Understanding the Need for Dimensionality Reduction
Hi, and welcome to this course on Reducing Complexity in Data and this first module where we'll try and understand the need for dimensionality reduction. As a student of machine learning, you'll first work with toy datasets where there are not many features per instance. But out in the real world, it's quite possible that every instance has many, many features, and this can lead to dimensionality explosion. We'll study the different problems associated with high dimensionality training data. There are problems in training, as well as prediction. We'll then study the bias-variance trade- off to build machine learning models and understand overfitting the model on the training data. Overfitting is significant here because the more features your training data has, the higher the risk of overfitting your model on it. We'll then discuss in detail the curse of dimensionality and the drawbacks of excessively complex models. Complex models tend to be overfitted, which means they might do well in training, but perform poorly in the real world. And finally, we'll see how you can choose the right dimensionality reduction technique based on your use case.

Using Statistical Techniques for Feature Selection
Hi, and welcome to this module on Using Statistical Techniques for Feature Selection. Now we discussed in the last module that one way to reduce dimensionality in input data is by selecting significant features. Here in this module, we'll study different techniques for selecting and eliminating features. And we'll also see hands-on demos of how we can apply these techniques in practice. We'll first study and use variance thresholds, which we'll use to eliminate X features with low variance below a certain threshold. We'll then study a number of different univariate statistical analysis that we'll use to select significant features. We'll understand statistical techniques, such as the ANOVA, chi-square, and mutual information at a conceptual higher level, and we'll then apply these techniques in our demos to perform feature selection to build classification models. In addition to the statistical techniques that we'll discuss, we'll also study how dictionary learning works. This is a representation learning method.
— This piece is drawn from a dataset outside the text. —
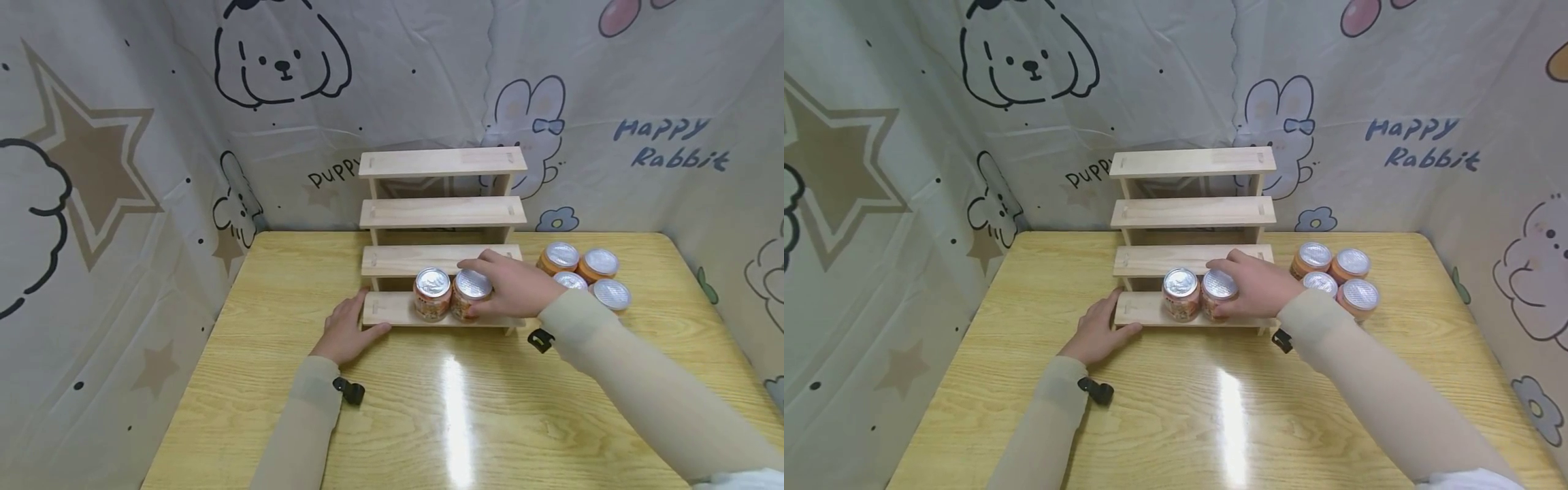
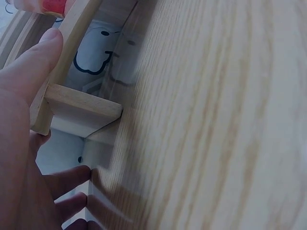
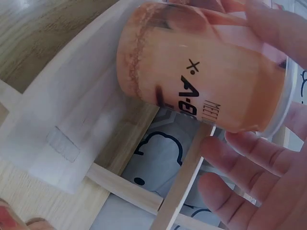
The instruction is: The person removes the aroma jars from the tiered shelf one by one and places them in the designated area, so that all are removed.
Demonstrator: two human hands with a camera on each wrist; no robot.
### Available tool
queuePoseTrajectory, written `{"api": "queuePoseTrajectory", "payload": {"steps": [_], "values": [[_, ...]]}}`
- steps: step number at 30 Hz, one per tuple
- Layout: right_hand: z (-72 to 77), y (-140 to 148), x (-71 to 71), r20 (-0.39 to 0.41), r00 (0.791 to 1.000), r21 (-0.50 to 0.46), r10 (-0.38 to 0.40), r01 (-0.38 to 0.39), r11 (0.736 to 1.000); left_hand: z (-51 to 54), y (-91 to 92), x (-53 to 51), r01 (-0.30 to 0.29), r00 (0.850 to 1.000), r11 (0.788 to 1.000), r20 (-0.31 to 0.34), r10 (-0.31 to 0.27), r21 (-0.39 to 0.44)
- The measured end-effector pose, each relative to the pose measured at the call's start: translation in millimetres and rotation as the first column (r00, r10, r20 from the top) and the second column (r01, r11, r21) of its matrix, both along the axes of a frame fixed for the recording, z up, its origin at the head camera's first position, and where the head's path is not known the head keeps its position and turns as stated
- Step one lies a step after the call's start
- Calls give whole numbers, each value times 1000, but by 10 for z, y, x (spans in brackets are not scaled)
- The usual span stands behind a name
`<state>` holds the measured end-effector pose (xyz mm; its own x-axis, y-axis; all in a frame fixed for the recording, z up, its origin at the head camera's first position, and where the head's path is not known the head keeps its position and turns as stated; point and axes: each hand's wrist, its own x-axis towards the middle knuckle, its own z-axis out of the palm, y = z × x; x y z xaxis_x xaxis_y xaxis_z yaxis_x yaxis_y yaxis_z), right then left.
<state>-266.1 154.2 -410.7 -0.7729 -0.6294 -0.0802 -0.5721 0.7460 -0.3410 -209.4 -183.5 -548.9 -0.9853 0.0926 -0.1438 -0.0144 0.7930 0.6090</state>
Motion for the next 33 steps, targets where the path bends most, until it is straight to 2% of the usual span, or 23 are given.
{"api": "queuePoseTrajectory", "payload": {"steps": [6,18,27,33], "values": [[-21,-27,-8,-3,1000,26,-1,1,1000,-15,4,-12,-5,1000,1000,4,5,-6],[-28,-20,-6,9,1000,12,6,-6,1000,32,11,10,0,1000,1000,12,0,-3],[14,148,18,24,999,-31,-24,24,999,23,27,5,-4,1000,1000,17,4,4],[81,311,30,20,998,-23,-67,67,998,44,17,15,-10,999,1000,36,10,4]]}}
Dictionary learning is used for atom extraction, that is learning sparse representations of dense input data, such as images.

Dimensionality Reduction Using Clustering and Autoencoding Techniques
Hi, and welcome to this module on Dimensionality Reduction Using Clustering and Autoencoding Techniques. Now both clustering, as well as autoencoding are classic unsupervised learning algorithms, which means the data that you feed in to train these models do not contain any labels or correctly classified instances. Unsupervised learning techniques learn patterns and significant details from the data itself. There are no labels available to correct and train these models. Both of these techniques are inherently simple to learning significant features in the underlying data. In this module, you'll see how we can apply clustering to dimensionality reduction. We'll use the Kmeans clustering technique, find centroids in our data, and re-express every data point in the original data in terms of cluster centroids. We'll then feed this lower dimensionality output of the clustering model into a classification model and see how our classifier performs with these lower dimensions. We'll then study autoencoders that our machine learning models built using neural networks. Autoencoders learn efficient representations of complex input data by reconstructing the input that you feed in at the output.